As a child, it’s really easy to complete a perfectly logical train of thought and arrive at completely the wrong conclusion because a child just doesn’t have enough life experience to know how things work. It’s a common phenomenon. This American Life did a whole program dedicated to kid logic.
I find kid logic to be absolutely hilarious. It’s so logical, even to the very end. It’s just that the conclusion is completely and often hilariously incorrect.
When I was little, I heard a lot about the circus. I really liked watching Disney’s Dumbo. I didn’t particularly like the pink elephants and I didn’t believe that elephants could fly, but the circus seemed so wonderful. Some of my friends would go to the circus and tell me about it. There would be huge tents—striped of course, I had noted all the details about circuses in Dumbo—and animals, and trapeze artists, and people on stilts, and maybe a cannon that would shoot out people. I really wanted to see the circus.
Around the same time, I had more or less outgrown the height limit for ball pits and most bouncy castles (I was a tall kid). I really liked ball pits and bouncy castles and I was terribly sad that I couldn’t go into most of them. Some of my friends would also tell me that they would go to birthday parties where the parents would rent a bouncy castle and they would have great fun all afternoon. I would be really envious that their friends were not also my friends so that I could be invited to bouncy castle birthday parties.
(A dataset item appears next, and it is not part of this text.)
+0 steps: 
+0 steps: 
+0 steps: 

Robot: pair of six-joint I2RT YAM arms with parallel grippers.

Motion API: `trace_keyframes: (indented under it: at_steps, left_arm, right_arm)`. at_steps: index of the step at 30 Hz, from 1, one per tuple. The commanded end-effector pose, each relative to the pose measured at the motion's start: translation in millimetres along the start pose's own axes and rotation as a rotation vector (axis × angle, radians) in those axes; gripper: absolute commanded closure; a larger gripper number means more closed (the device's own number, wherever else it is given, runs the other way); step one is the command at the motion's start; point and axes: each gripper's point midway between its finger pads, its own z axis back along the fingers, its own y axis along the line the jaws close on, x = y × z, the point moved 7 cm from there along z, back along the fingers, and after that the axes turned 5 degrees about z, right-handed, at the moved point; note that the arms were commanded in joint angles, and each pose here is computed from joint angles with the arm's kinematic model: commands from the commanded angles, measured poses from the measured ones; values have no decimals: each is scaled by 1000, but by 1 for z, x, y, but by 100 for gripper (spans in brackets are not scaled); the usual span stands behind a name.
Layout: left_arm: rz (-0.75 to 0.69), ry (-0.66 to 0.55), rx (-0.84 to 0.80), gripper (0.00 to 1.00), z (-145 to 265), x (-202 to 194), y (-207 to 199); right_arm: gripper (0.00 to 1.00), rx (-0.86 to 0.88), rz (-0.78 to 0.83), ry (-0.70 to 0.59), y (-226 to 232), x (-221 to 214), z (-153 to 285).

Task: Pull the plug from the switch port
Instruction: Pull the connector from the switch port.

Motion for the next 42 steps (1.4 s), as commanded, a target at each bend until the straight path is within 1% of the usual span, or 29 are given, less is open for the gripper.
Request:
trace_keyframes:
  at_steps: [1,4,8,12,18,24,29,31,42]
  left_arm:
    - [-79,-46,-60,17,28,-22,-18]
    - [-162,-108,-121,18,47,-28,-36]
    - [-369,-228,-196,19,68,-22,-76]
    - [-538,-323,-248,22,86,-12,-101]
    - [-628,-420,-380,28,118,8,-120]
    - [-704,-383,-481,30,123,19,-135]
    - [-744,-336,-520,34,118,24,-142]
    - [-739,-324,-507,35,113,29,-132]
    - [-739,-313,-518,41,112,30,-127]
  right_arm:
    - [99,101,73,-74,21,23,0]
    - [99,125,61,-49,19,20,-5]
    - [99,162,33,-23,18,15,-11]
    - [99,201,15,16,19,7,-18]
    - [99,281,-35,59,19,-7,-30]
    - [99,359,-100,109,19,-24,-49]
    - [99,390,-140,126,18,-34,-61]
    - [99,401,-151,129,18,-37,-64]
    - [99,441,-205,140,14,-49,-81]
Not long after that, I would see certain houses in my neighborhood would be covered in tent-like material and that the material would often be striped. It made the house look like a giant tent. And I would be so jealous. Because obviously, the person who lived at that house was having a birthday party and they were celebrating by inviting the entire circus to perform at their house, because if you can rent a bouncy castle for an afternoon, you can obviously rent a circus for several days. So obvious.
No, I don’t see how termites are relevant. Why?